RAW_DATA_ADVANCED_SOCCER = RAW_DATA_DIR / 'ADVANCED/SOCCER/'
RAW_DATA_ADVANCED_TENNIS = RAW_DATA_DIR / 'ADVANCED/TENNIS/'
RAW_DATA_ADVANCED_HORSE_RACING = RAW_DATA_DIR / 'ADVANCED/HORSE RACING/'
RAW_DATA_BASIC_SOCCER = RAW_DATA_DIR / 'BASIC/SOCCER/'
RAW_DATA_BASIC_TENNIS = RAW_DATA_DIR / 'BASIC/TENNIS/'
RAW_DATA_BASIC_HORSE_RACING = RAW_DATA_DIR / 'BASIC/HORSE RACING/'
# RAW files locations
EXPORT_DIR = BASE_DIR / "export"
-
I want to add OTHER sport, so if a market is under /ADVANCED/OTHER or /BASIC/OTHER just set the sport to OTHER and not add any additional info form excel
-
change the props name to this ones
{
"marketType": "ADVANCED",
"marketInfo": {},
"marketRunners": [],
"marketUpdates": [],
"marketOdds": [
{
"runnerId": 305969,
"odd": []
}
]
}
- It doesn't process all market for soccer, run only over correct score matchOdds and halfTime, missing all Under Over
Output missing market form 202 to 206
- uniform time, when you have to do with data or time please convert always in UTC millisecond timestamp (marketInfo.openDate, in marketUpdate.timeStamp and marketUpdate.openDate, and in odds timestamp too )
- uniform soccer and football name, use always SOCCER terms
- fix venue and countyCode where is present ( venue only for HORSE)
- at the end of the process please empty all temp folder (rawInput)
- for runner DB just save: id, name and sport (not all metadata of the odds)

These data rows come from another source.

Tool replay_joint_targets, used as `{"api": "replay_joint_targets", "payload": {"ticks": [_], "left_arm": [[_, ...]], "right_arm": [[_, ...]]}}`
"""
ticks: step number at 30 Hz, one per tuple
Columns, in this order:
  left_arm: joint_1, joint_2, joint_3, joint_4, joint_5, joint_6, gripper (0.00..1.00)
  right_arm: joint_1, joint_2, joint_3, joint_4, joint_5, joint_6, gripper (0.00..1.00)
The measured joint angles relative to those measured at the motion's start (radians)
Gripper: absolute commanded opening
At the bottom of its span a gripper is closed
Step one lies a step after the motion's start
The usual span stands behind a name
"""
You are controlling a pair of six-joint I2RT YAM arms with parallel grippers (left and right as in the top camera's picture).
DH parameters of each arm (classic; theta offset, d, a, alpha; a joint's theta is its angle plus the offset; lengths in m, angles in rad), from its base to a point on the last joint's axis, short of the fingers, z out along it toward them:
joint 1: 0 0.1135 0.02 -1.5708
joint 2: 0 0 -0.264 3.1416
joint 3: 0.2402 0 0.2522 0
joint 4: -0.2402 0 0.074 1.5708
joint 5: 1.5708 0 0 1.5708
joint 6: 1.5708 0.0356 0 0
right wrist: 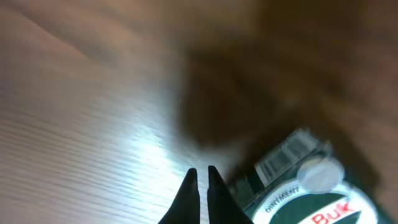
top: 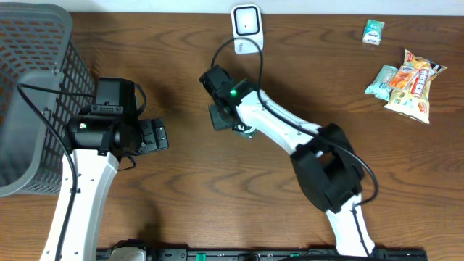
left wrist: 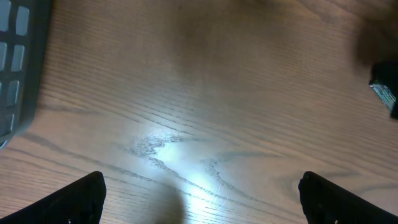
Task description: Scan the item barcode
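Observation:
The item is a green Zam-Buk ointment pack lying flat on the wooden table, with a barcode label on its near end. Overhead, only its edge shows under the right arm. My right gripper is shut with nothing in it, its tips just left of the pack and low over the table. The white barcode scanner stands at the table's back edge. My left gripper hangs open over bare wood, with a corner of the pack at the far right of its view.
A grey mesh basket fills the left side, and its wall shows in the left wrist view. Snack packets and a small green packet lie at the back right. A black cable loops from the right arm.
The right gripper, still shut, has moved a little back and right. The pack has slid right and turned, so only its corner shows in the left wrist view. The left arm has not moved.
The shut right gripper first hung over the pack near the table's middle. It then stood further back, leaving the pack uncovered. Then its tips were against the pack. Now the pack lies further right, turned, with its barcode end showing. The left gripper stayed open and still.

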Motion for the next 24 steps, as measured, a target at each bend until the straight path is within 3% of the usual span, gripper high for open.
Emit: {"api": "replay_joint_targets", "payload": {"ticks": [10,16,24], "left_arm": [[0.0,0.0,0.0,0.0,0.0,0.0,0.98],[0.0,0.0,0.0,0.0,0.0,0.0,0.98],[0.0,0.0,0.0,0.0,0.0,0.0,0.97]], "right_arm": [[-0.039,0.001,0.0,-0.372,0.13,0.047,0.01],[-0.087,-0.03,0.0,-0.447,0.189,0.061,0.02],[-0.123,-0.2,-0.001,-0.325,0.199,0.059,0.42]]}}
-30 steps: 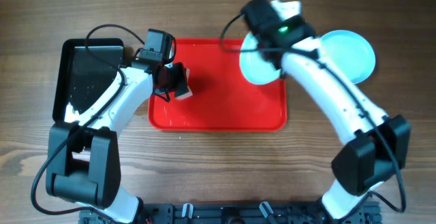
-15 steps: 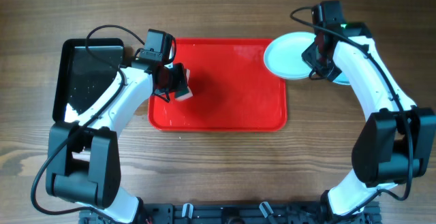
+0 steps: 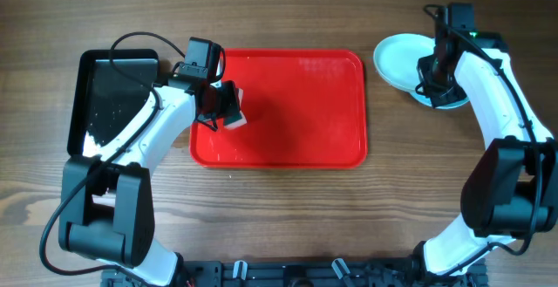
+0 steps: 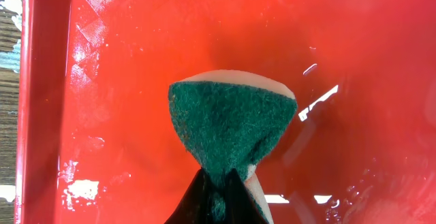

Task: Clean dirty plates on tray and stack at the side
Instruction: 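Lower the plate onto the plate stack and release it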

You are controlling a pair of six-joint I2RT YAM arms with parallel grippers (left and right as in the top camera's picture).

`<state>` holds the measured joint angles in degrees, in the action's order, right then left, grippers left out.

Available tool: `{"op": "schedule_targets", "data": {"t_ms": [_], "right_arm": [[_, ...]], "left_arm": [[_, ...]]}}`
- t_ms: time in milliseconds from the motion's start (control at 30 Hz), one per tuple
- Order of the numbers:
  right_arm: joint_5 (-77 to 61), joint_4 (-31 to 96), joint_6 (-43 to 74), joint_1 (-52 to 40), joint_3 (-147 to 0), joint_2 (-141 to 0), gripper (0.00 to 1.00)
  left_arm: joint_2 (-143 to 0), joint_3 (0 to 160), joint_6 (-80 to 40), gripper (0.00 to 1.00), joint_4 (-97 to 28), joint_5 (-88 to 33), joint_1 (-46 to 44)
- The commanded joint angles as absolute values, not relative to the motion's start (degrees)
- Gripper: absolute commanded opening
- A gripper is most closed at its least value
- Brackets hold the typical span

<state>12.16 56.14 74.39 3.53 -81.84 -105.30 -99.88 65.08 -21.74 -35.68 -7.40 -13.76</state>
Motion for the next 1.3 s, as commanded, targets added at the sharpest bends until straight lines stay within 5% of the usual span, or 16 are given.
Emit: {"op": "schedule_targets", "data": {"t_ms": [0, 700, 1100, 1167, 1200, 1233, 1267], "right_arm": [[19.2, 56.5, 80.1, 4.2, -82.0, -103.5, 0.04], [16.3, 37.3, 70.8, 10.9, -70.2, -103.7, 0.04], [16.6, 34.1, 56.6, 10.9, -69.2, -95.0, 0.18], [9.8, 31.7, 47.5, 10.9, -69.2, -88.2, 0.45], [3.8, 30.7, 44.2, 10.9, -69.2, -85.2, 0.86], [-1.4, 30.7, 42.5, 10.9, -69.1, -83.2, 1.00], [-8.1, 31.1, 40.6, 10.9, -69.1, -81.8, 0.99]], "left_arm": [[-100.3, 64.7, -21.3, 0.04, -35.6, -8.1, -13.8], [-100.3, 64.7, -21.3, 0.04, -35.6, -8.8, -13.8], [-100.3, 64.7, -21.3, 0.04, -35.6, -8.8, -13.8], [-100.3, 64.7, -21.3, 0.04, -35.6, -8.8, -13.8], [-100.2, 64.8, -21.3, 0.04, -35.6, -9.1, -13.7], [-99.7, 64.9, -21.3, 0.04, -35.6, -10.2, -13.7], [-98.8, 64.9, -21.3, 0.04, -35.6, -11.1, -13.7]]}}
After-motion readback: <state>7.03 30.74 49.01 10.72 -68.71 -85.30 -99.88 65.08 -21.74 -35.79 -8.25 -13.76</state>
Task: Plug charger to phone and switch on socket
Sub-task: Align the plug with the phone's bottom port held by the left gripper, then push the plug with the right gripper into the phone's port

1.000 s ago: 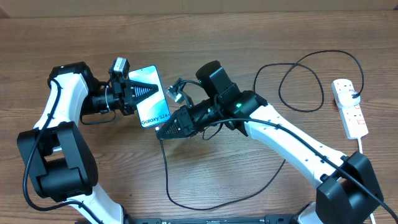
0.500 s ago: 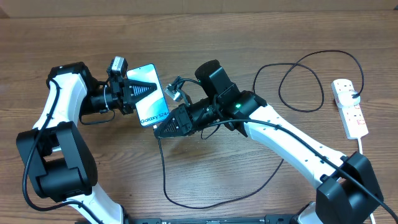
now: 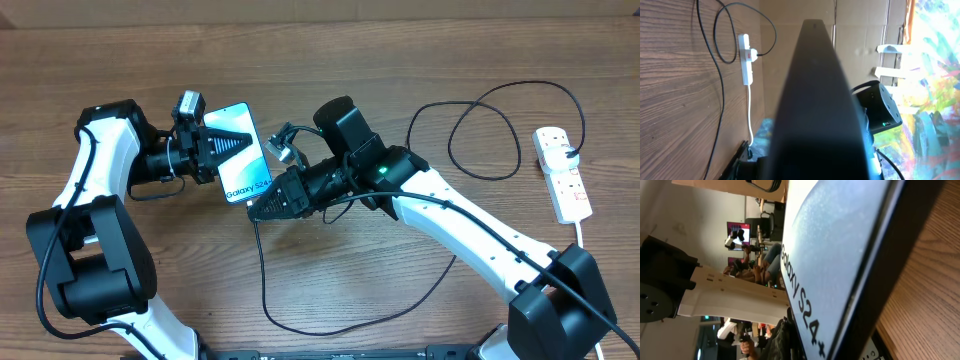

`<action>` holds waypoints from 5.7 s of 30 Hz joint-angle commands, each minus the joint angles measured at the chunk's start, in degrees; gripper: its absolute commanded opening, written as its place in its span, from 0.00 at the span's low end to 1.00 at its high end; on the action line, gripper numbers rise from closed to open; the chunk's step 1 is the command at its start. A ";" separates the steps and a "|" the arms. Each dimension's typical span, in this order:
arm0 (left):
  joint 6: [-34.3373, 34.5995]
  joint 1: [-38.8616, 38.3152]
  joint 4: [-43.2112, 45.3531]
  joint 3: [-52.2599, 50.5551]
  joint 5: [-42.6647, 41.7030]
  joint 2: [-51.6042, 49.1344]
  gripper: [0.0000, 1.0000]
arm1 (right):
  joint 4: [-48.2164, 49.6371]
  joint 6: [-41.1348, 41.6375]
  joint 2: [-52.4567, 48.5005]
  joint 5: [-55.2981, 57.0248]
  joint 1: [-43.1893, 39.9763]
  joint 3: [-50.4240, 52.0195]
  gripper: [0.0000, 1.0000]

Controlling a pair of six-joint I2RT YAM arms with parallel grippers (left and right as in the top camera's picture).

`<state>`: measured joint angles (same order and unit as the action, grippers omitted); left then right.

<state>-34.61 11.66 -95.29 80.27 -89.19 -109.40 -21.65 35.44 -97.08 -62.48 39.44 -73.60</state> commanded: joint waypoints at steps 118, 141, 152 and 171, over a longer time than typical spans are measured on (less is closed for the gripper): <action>-3.17 -0.63 -0.26 0.46 5.16 1.20 0.04 | 2.34 1.75 -0.13 3.54 -2.67 -0.61 0.04; -5.46 -4.02 -1.64 0.46 5.57 1.20 0.04 | 8.13 5.29 -1.42 5.55 -5.09 -0.61 0.04; -5.44 -6.38 -1.64 0.46 5.60 1.20 0.04 | 9.86 5.75 -1.42 7.87 -5.18 -0.61 0.04; -5.07 -6.93 -1.62 0.46 7.72 1.20 0.04 | 14.71 5.86 -1.42 0.92 -10.47 -0.61 1.00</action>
<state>-38.00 4.03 -96.64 80.60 -81.25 -109.30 -7.16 42.15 -98.32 -56.90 28.93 -72.95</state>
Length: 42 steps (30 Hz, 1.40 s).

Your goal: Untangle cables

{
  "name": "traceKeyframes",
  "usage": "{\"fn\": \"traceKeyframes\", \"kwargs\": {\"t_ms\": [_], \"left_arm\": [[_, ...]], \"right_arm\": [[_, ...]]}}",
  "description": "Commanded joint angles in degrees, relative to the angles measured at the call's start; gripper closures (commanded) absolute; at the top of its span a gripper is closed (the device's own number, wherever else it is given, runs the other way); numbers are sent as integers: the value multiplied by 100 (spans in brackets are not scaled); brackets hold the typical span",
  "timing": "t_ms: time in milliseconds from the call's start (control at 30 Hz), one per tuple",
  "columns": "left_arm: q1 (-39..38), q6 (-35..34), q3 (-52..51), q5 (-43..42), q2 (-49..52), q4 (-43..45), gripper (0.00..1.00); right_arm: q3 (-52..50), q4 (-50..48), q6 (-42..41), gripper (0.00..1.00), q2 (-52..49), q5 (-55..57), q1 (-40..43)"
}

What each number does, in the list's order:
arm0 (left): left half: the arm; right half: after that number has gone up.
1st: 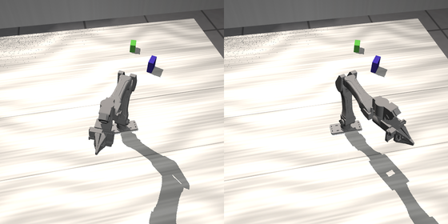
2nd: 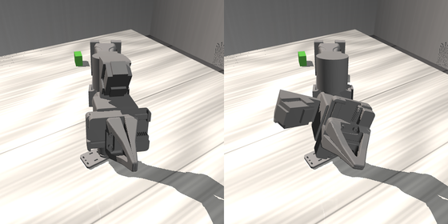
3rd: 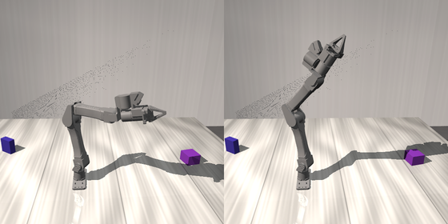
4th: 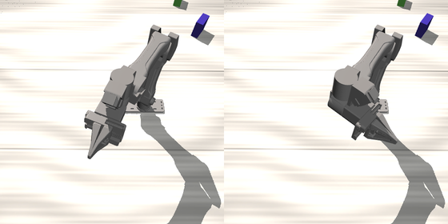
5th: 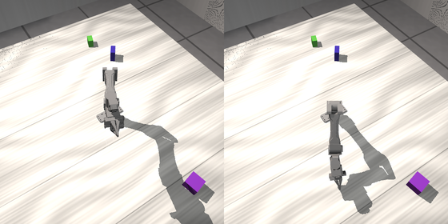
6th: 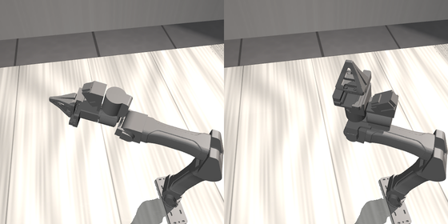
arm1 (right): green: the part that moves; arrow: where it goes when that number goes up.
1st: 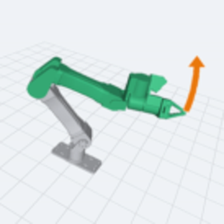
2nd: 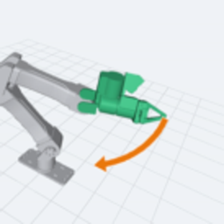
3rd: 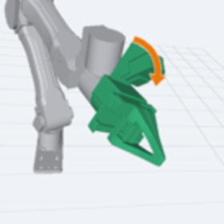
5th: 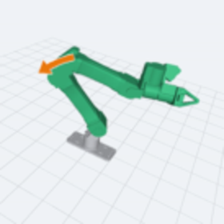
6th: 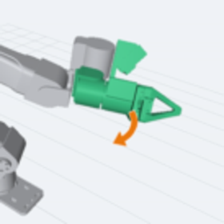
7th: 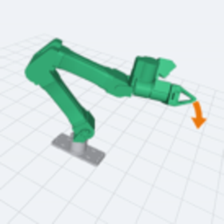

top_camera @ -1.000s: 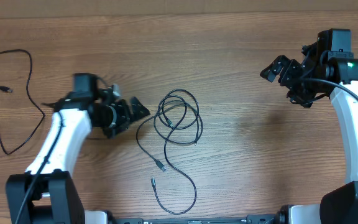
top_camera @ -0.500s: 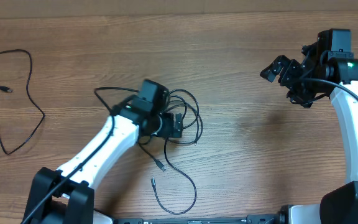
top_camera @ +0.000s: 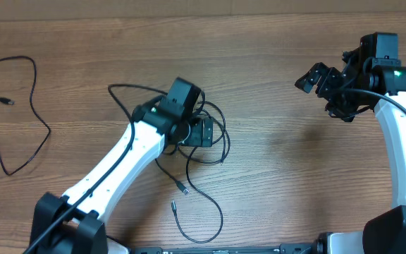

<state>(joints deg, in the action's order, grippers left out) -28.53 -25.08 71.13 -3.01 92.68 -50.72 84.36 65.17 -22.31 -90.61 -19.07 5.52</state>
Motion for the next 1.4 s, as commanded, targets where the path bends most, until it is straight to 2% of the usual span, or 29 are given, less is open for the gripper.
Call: {"fn": "traceKeyframes", "kwargs": {"t_ms": [0, 200, 367, 533, 767, 967, 1000, 1033, 1067, 1367], "left_arm": [[-66, 76, 872, 179, 564, -522, 0], [-153, 264, 2422, 170, 1650, -1954, 0], [-199, 269, 2459, 138, 1878, -1958, 0], [-267, -87, 2448, -114, 2173, -2153, 0], [-339, -87, 2444, -129, 2684, -2092, 0], [-337, -66, 2444, -133, 2909, -1554, 0], [-337, -63, 2444, -155, 2909, -1565, 23], [-337, -59, 2444, -142, 2909, -1537, 74], [-337, -61, 2444, -127, 2909, -1526, 96], [-337, 87, 2435, 68, 2909, -1115, 96]], "right_arm": [[-4, -37, -11, 0, 15, 42, -2], [-4, -39, -11, 0, 15, 39, -2], [-4, -37, -11, 0, 15, 42, -2], [-4, -37, -13, 0, 15, 42, -2], [-4, -39, -11, 0, 15, 42, -2], [-4, -37, -13, 0, 15, 42, -2], [-4, -39, -11, 0, 15, 42, -2], [-4, -39, -11, 0, 15, 42, -2], [-4, -39, -13, 0, 15, 42, -2], [-4, -37, -11, 0, 15, 42, -2]]}}
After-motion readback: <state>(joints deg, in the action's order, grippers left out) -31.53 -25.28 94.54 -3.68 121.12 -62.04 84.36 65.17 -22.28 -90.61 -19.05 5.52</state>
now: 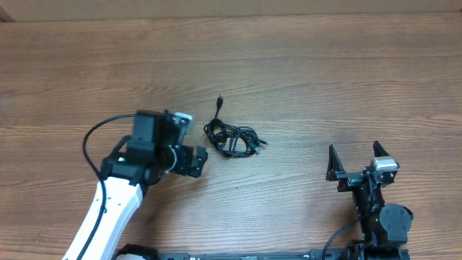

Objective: Untangle cables
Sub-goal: 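Lower the left gripper onto the cable bundle and close on it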

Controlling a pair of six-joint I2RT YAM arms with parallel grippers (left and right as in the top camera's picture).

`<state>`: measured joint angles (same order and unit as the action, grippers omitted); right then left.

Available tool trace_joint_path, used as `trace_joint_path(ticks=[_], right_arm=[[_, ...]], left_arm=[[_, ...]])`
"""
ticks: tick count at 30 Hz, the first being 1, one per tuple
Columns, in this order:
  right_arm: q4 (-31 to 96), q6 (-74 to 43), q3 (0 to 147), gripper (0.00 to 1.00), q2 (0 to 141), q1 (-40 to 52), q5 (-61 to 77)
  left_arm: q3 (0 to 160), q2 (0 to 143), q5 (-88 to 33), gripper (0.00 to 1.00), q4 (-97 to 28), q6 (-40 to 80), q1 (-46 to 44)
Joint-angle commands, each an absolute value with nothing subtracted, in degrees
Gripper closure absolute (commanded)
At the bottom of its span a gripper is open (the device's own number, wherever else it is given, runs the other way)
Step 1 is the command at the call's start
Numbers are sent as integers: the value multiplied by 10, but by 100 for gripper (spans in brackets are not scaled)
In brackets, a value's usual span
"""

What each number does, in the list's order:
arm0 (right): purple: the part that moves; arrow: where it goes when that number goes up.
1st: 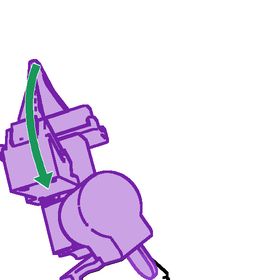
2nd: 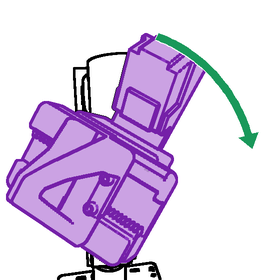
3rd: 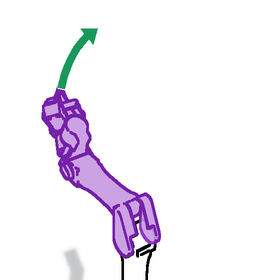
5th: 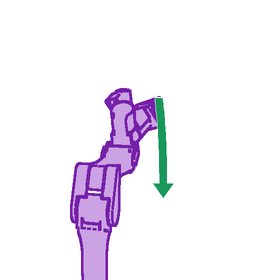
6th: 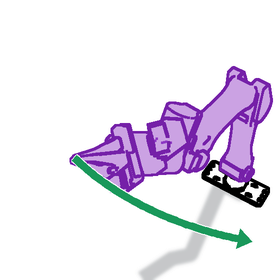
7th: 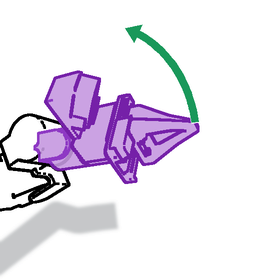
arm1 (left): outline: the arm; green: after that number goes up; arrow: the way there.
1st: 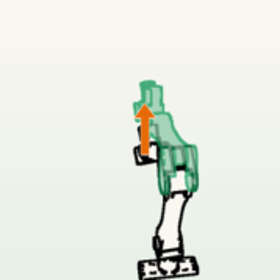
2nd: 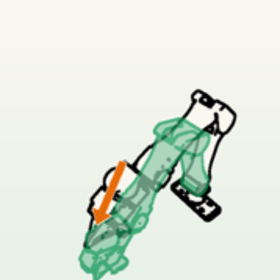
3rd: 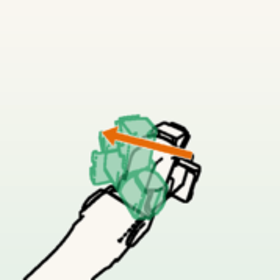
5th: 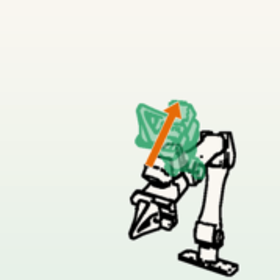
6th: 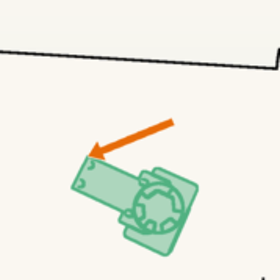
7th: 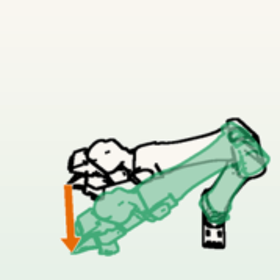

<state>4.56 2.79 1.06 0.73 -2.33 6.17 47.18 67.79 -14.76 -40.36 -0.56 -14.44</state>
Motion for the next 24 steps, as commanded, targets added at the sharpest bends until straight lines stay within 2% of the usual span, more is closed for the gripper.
trace_joint_path(ticks=[1, 13, 16, 19, 24], right_arm=[[43, 29, 5, 0, 2, -27, 63], [43, 29, 5, 0, 2, -27, 63], [43, 29, 5, 0, 2, -27, 63], [43, 29, 5, 0, 2, -27, 63], [43, 29, 5, 0, 2, -27, 63]], left_arm=[[503, 681, -159, 0, -406, 22, -185], [599, 824, -161, 0, -432, 127, -208], [626, 867, -163, 0, -430, 196, -207], [635, 879, -195, 0, -426, 238, -206], [636, 876, -270, 0, -422, 224, -205]])
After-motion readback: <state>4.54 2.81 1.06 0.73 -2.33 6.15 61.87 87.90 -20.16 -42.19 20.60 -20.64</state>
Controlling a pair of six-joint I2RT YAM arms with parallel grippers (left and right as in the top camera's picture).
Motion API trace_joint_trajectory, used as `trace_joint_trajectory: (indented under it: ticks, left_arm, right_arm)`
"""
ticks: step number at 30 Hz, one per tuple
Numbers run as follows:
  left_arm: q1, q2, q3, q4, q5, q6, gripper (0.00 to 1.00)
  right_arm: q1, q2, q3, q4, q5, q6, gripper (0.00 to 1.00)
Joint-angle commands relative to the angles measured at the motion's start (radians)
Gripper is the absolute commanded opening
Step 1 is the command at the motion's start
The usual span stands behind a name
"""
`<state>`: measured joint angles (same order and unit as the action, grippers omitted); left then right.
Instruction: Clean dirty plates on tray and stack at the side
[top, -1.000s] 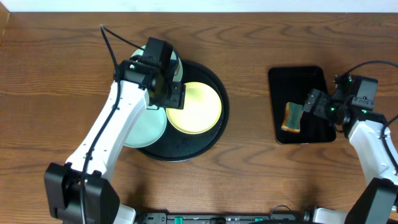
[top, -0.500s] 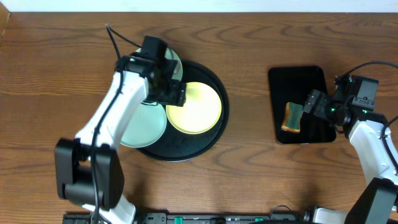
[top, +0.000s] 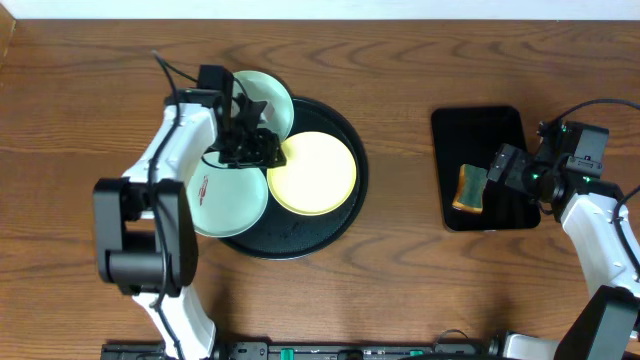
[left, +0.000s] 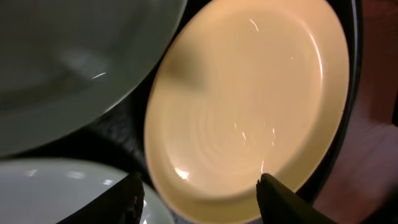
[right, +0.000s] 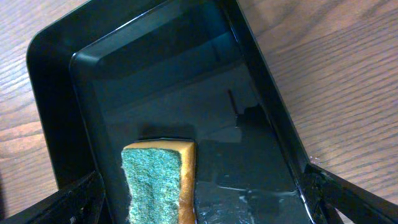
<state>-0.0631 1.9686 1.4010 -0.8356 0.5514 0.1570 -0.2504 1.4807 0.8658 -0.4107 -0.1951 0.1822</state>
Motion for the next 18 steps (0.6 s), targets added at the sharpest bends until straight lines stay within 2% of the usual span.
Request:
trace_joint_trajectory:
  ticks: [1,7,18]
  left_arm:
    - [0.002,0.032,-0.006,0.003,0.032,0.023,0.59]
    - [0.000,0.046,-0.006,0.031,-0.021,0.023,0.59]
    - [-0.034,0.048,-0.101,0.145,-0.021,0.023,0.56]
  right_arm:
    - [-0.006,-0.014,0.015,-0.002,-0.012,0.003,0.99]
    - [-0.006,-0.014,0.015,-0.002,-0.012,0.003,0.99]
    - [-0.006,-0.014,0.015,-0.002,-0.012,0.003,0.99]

- in runner DB when add runner please set the sport to, (ex. {"id": 28602170, "name": "Hyde Park Barracks", "sport":"HORSE"}, {"id": 39258079, "name": "Inter AC Milan", "sport":"SOCCER"}, {"id": 56598184, "name": "Novak Djokovic", "sport":"TENNIS"})
- for runner DB files please save with time too (date and time), cause if run the script 2 times a day it will be replaced
- when save HORSE runners in runnersDB remove the position number if present (ex.
{
"id": 27693532,
"name": "2. Pelonomena",
"sport": "HORSE RACING"
}, become-->>
{
"id": 27693532,
"name": "Pelonomena",
"sport": "HORSE RACING"
},
-
when check last market update to save the market info, if STATUS == "REMOVED" just skip the market
-
in marketUpdate remove "complete" proprieties, I don't need that
-
change all NaN to null (NaN is not a valid JSON)
-
it doesn't remove some TENNIS market with marketName contains "/" inside (ex. "Bara/Gorgodze v Piter/Sherif" is still present in output)
-
the code already use by code to divide the sport (checkTennis and other functions) remove that and set sport based on where the market is placed in path (the code set HORSE for correct score market because have 16 runners, but is SOCCER )
-
when calculate max and min prematch, if prematch not contain odds set to null
-
please check the calculation, it appears a volume in the prematch when the metadata say that there aren't prematch
- log the time elapsed for every sub task
- log info about how much market are generate, divided by sport and type (BASIC / ADVANCED)